■ WHAT TO PRODUCE:
Whenever a line of the material contains the string "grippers", it should be copied.
DATASET SECTION section start
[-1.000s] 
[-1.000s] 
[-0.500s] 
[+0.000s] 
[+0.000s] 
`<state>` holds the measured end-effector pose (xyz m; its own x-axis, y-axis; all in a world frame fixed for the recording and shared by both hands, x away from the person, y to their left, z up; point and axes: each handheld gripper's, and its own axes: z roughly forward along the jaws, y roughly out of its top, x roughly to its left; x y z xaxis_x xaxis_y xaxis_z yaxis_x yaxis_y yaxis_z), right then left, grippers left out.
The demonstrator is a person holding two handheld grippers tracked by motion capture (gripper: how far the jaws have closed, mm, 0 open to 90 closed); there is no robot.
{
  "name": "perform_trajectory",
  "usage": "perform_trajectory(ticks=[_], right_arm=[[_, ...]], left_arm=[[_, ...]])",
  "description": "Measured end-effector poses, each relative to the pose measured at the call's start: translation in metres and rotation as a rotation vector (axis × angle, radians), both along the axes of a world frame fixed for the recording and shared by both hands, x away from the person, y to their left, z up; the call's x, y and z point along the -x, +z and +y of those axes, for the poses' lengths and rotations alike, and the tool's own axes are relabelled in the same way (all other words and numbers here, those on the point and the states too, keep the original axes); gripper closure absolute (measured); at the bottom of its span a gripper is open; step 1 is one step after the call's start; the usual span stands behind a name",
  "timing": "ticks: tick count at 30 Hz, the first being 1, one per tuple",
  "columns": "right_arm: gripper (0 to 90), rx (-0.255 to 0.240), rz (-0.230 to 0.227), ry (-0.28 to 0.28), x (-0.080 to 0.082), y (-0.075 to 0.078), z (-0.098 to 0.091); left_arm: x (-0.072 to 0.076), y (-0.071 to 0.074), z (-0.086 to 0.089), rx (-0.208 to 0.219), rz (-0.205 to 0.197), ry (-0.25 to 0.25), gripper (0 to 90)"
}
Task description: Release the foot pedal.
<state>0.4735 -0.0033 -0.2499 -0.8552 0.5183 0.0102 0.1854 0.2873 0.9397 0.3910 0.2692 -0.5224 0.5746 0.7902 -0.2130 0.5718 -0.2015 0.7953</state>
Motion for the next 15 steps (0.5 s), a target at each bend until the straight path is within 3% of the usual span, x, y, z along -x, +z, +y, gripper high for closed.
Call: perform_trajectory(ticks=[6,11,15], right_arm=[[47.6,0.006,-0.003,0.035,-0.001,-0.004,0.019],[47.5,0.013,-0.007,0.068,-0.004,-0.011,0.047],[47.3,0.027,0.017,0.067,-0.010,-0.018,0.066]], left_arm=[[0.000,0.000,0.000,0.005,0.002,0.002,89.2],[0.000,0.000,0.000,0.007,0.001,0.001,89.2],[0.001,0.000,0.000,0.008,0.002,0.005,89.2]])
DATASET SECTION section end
■ EXPECTED ANSWER:
`<state>` holds the measured end-effector pose (xyz m; its own x-axis, y-axis; all in a world frame fixed for the recording and shared by both hands, x away from the person, y to their left, z up; point and axes: each handheld gripper's, and its own axes: z roughly forward along the jaws, y roughly out of its top, x roughly to its left; x y z xaxis_x xaxis_y xaxis_z yaxis_x yaxis_y yaxis_z), right then left, grippers left out.
The demonstrator is a person holding two handheld grippers tracked by motion capture (gripper: how far the jaws have closed, mm, 0 open to 90 closed); there is no robot.

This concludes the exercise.